Top 5 Sites Outside of Istanbul, Turkey
Istanbul is a great place to begin discovering Turkey, the well known city which marks the border between Europe and Asia is historically rich and culturally diverse with a good tourist infrastructure and many Istanbul tours to choose from. However, this busy city is very different to the rural villages, traditional towns and tourist resorts that occupy the majority of the country. To discover a little more of this large and wonderful country it best to leave behind the crowded streets of Istanbul and head to the beautiful southwestern region.
A quirky port town with a bustling market and a cobblestone old town filled with unique cafe bars, boutique shops, souvenir stores and vibrant displays of Turkish sweets. Fethiye is fantastic base for visiting both ancient and 20th century ruins, just 8 km from the town you can walk through the grey streets of derelict houses in the Ghost Town of Kayakoy, abandoned since the population exchange in 1923, or climb the hill above Fethiye’s old town to crawl inside 2,000 year old rock-hewn Lycian tombs.
Around Fethiye there are also plenty of beaches to choose from and the nearby resort town Oludeniz hosts one of the best, sitting at the foot of 1,900 metre high Father Mountain, as well as the famous Blue Lagoon, abundant with sea life and stunning corals. Wildlife watchers will love this spot and so will outdoor enthusiasts and thrill seekers.
The breathtaking Cotton Caste is an incomparable natural phenomenon, a stunning ivory shade, these travertine pools hug the valley slopes, overflowing with warm, mineral rich water. Pamukkale is a jaw dropping natural spa and a photographer’s dream so don’t forget to pack your camera and visit in the evening when the setting sun reflects off the white castle. In this village nature and history are combined and below the pools is an ancient historical site. Hierapolis was once a spa city during the times of the Roman Empire but was originally constructed by the Ancient Greeks. Today the site has an impressive marble columned entrance way, a well preserved theatre and a collection of historical artifacts inside an original bathhouse. On the hill top you can also visit the acropolis and alongside the Temple of Apollo you can dip into a man-made pool of ‘sacred’ thermal water.
A visit to Cappadocia should certainly be on anyone’s Turkish holiday itinerary. This region of central Anatolia has a history dating back to before the stone age although the the earliest records are of Hittite settlers who built their homes into the soft volcanic tuff and made their cities underground where future generations expanded the maze of tunnels and used them to live in comfort and security in times of invasion and religious persecution.

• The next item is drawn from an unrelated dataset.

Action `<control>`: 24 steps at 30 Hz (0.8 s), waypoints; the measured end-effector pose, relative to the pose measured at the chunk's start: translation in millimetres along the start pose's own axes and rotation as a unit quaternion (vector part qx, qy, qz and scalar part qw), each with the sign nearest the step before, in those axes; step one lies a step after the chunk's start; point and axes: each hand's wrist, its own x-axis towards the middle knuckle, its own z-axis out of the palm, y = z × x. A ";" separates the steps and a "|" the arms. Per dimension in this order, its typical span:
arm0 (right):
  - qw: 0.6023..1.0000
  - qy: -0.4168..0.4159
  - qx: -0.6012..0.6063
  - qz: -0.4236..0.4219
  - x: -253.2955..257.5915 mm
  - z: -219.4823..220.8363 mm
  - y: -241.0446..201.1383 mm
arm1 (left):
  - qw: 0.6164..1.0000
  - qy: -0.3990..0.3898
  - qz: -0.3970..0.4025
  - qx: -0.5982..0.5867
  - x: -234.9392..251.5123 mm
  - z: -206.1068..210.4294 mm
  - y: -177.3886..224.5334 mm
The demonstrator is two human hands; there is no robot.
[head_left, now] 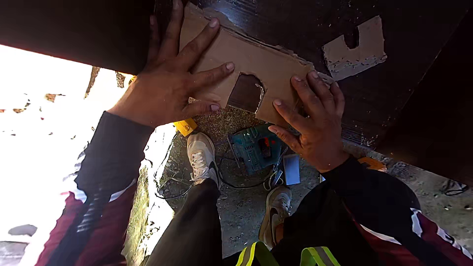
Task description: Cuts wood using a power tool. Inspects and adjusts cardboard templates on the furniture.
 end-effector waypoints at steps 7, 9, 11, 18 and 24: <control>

The hills and valleys of Cappadocia have since been inhabited by Early Christians, Syrian Monks, Greeks, Romans, Seljuk Turks, Ottomans and more, the region is made up a collection of traditional villages like Avanos, where pottery making is still the common craft, Uchisar, with a castle at the highest point on the Cappadocian landscape, and Goreme, which is the main transport hub of the region with a variety of budget and luxury accommodations.
Just 3 km from the town is one Cappadocia’s main attractions, the UNESCO open air museum, home to some of the best preserved frescoes inside of original rock-hewn churches. Historians will be enthralled by the Cappadocia’s origins while outdoor lovers can lose themselves hiking through the stunning valleys of red rocks, vineyards, fairy chimneys, pigeon homes and troglodyte caves.
The Blue Cruise
The Blue Cruise is undoubtedly the best way to enjoy Turkey’s southwest Mediterranean Coast. Dubbed as the Turkish Riviera or the Turquoise Coast, this stretch of cliff lined coast has been popular with sailors for decades and each year, from April to October, classic wooden gulet yachts cruise the sea between Bodrum and Antalya. Standard cruises are usually between four and eight days but private charters are also available for longer voyages.
One of the most popular itineraries is between Fethiye and Olympos, calling at Butterfly Valley, where you can swim or search for rare types of butterfly, St Nicolas Island, topped with Byzantine ruins, and the modern town of Kas before cruising through the scenic Kekova region to anchor in bays of transparent water and visit a hilltop castle and sunken Lycian city in Gokkaya bay.
Gallipoli Peninsula & The Ancient City of Troy
On the Gallipoli Peninsula in western Turkey are more examples of 20th century history as this peninsula was where the disastrous Dardanelles Campaign took place in 1915. Australian, New Zealand and Turkish monuments occupy the same hilltops and passes that where battles took place and you can still visit original WW1 trenches and the see the remains of destroyed warships in the mouth of Anzac Cove.
Meanwhile for ancient history you can visit the ruins of the city of Troy on the eastern banks of the Dardanelle Strait. According to the poem by Homer this 3rd century BC city is where the legendary Trojan war took place and the entrance to the archeological site is marked by a replica Trojan Horse. You can travel from Istanbul to Gallipoli and Troy by public bus to Canakkale and ferry across the Dardanelle Strait, or join a tour to this region of Turkey.